### What is being asked
Please produce a character-exact copy of the listing that follows, omitting all images.

### Given information
—————
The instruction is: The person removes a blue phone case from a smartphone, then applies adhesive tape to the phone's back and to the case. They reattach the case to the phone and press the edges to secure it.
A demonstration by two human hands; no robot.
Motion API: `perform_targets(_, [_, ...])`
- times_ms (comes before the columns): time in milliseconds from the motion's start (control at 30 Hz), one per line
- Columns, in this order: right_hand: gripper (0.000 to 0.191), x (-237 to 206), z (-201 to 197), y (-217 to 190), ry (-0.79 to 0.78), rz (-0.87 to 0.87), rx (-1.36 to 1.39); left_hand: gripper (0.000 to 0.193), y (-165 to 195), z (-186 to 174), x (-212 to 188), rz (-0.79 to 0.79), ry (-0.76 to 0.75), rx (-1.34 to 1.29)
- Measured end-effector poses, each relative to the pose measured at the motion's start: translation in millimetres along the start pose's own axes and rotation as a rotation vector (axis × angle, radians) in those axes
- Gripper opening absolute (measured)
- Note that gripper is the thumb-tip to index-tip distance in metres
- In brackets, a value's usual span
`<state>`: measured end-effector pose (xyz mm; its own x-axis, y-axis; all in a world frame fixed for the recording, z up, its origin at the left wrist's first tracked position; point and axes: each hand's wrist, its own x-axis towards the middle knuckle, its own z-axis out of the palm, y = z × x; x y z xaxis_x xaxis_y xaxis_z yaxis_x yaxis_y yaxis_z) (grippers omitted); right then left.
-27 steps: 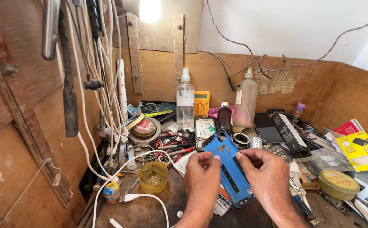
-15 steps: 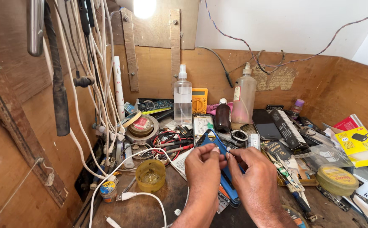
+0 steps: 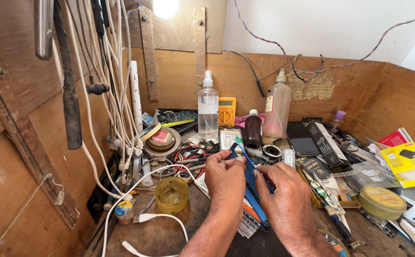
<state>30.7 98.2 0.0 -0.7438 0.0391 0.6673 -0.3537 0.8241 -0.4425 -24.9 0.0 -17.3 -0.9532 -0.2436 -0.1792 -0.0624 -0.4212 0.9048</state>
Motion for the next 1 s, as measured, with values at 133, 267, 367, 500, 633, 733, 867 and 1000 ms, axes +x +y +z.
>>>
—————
### Result of this exercise
The instruction is: The person removes a blue phone case from a smartphone, then applies adhesive tape to the phone's back and to the case. They reattach the case to the phone and press the edges to secure it.
A demonstration by two human hands; no robot.
Motion API: `perform_targets(_, [_, ...])`
- times_ms (comes before the columns): time in milliseconds from the motion's start (control at 30 Hz), one per line
- Columns, in this order: right_hand: gripper (0.000 to 0.191), x (-237 to 206), z (-201 to 197), y (-217 to 190), ry (-0.79 to 0.78), rz (-0.87 to 0.87), rx (-1.36 to 1.39); left_hand: gripper (0.000 to 0.193), y (-165 to 195), z (-186 to 174), x (-212 to 188), rz (-0.79 to 0.79), ry (-0.76 to 0.75), rx (-1.34 to 1.29)
- Measured end-effector poses, each relative to the pose measured at the motion's start: translation in millimetres along the start pose's own axes and rotation as a rotation vector (axis × angle, radians) in those axes
- Gripper opening absolute (measured)
- Note that gripper is the thumb-tip to index-tip distance in metres
- In brackets, a value's usual span
`<state>`: measured end-effector pose (xyz mm; its own x-axis, y-axis; all in a world frame fixed for the recording, z up, its origin at the left wrist's first tracked position; point and axes: each hand's wrist, its own x-axis towards the middle knuckle, its own z-axis out of the palm, y = z × x; x y z xaxis_x xaxis_y xaxis_z yaxis_x yaxis_y yaxis_z) (grippers omitted); right then left.
-27 steps: 
-15 steps: 
+0 steps: 
<state>30.7 98.2 0.0 -0.7438 0.0391 0.6673 -0.3537 0.8241 -0.4425 -24.9 0.0 -17.3 -0.9532 -0.2436 -0.1792 -0.0624 -0.4212 0.9048</state>
Motion for the next 1 s, as measured, with values at 133, 267, 367, 500, 633, 733, 867 and 1000 ms, axes +x +y +z.
>>>

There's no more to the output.